> _What this task involves_
Exclude all pictures, and reproduce exactly the lines from the one containing "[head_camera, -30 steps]" through the end of the records, with nothing else added.

> _Collection entries_

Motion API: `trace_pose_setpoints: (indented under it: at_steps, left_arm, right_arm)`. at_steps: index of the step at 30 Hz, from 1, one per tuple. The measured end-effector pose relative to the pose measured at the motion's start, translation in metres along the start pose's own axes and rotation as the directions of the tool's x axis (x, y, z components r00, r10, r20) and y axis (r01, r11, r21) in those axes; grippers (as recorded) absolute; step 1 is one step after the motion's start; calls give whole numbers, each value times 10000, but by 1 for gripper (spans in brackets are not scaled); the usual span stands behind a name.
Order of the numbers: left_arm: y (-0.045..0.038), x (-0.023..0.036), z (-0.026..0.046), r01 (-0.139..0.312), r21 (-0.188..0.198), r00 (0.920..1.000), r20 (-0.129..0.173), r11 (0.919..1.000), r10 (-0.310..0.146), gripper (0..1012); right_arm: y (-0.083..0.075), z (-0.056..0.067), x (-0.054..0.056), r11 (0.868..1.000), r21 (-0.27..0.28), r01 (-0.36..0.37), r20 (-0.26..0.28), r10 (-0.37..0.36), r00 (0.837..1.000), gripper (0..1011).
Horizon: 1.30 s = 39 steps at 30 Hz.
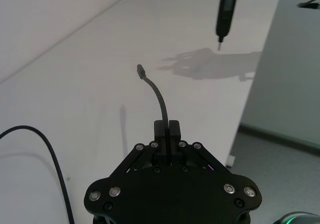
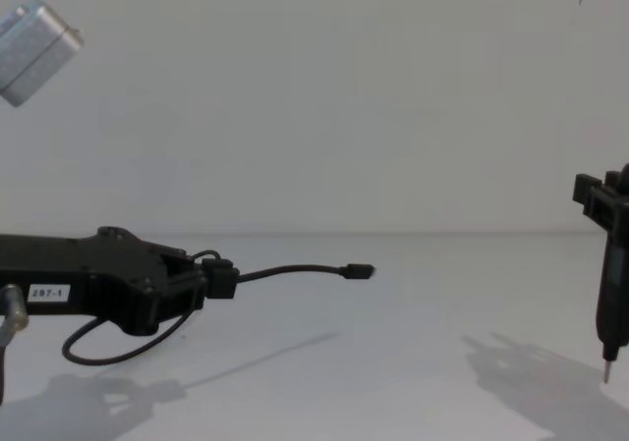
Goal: Pick up the data cable with the one hand.
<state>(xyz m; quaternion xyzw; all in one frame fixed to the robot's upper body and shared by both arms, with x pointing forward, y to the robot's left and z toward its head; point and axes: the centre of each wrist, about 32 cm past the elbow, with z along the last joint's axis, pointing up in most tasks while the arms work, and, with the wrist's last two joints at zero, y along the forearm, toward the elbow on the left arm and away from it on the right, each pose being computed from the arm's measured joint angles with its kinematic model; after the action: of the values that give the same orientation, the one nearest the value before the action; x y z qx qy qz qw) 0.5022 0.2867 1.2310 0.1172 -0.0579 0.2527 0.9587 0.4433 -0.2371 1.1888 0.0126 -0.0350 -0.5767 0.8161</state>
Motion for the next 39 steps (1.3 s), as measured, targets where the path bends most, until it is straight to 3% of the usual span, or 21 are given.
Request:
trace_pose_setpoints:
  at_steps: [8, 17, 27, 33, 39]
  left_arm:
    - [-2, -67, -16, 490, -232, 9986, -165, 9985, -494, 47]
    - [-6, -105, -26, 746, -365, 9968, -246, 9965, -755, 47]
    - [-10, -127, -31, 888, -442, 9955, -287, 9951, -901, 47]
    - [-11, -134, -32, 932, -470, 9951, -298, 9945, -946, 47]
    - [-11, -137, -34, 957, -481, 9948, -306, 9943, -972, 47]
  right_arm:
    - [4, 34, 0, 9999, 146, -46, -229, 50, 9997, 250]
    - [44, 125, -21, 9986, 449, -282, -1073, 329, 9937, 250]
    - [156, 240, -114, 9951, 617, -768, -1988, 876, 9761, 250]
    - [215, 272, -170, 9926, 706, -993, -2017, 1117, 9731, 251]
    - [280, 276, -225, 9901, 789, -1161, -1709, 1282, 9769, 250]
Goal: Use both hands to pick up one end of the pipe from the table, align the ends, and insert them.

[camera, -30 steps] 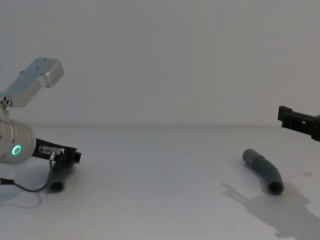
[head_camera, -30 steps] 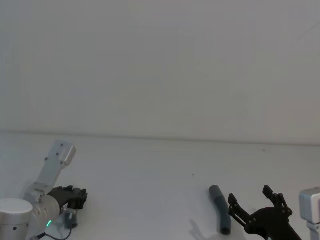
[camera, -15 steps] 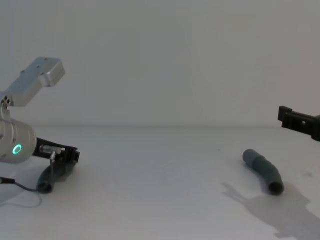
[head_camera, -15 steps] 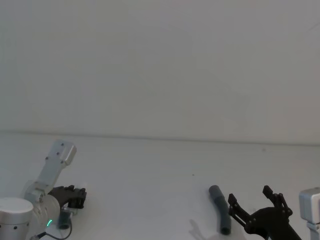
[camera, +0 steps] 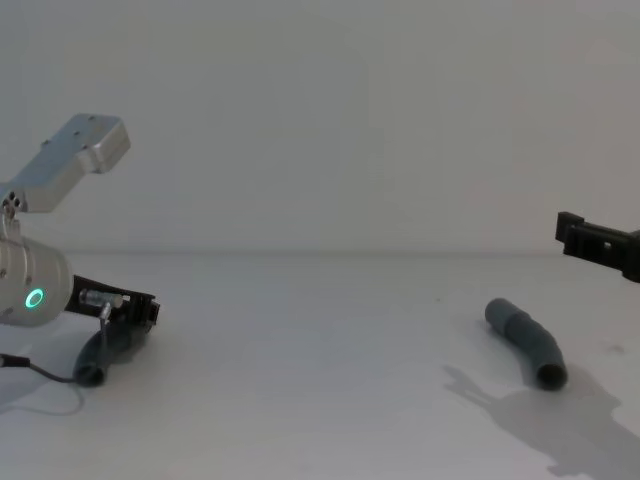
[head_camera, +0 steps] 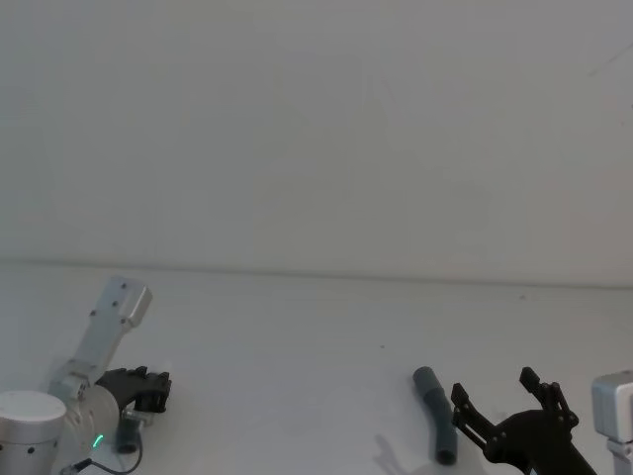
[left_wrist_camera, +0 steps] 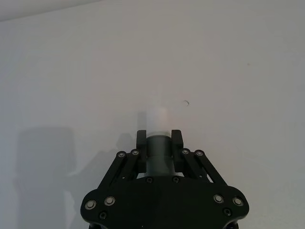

> _Exercise output_
[head_camera, -30 steps] 
[camera, -15 steps] 
[head_camera, -15 steps] 
[camera, +0 steps] 
[head_camera, +0 steps] 
[left_wrist_camera, +0 steps] 

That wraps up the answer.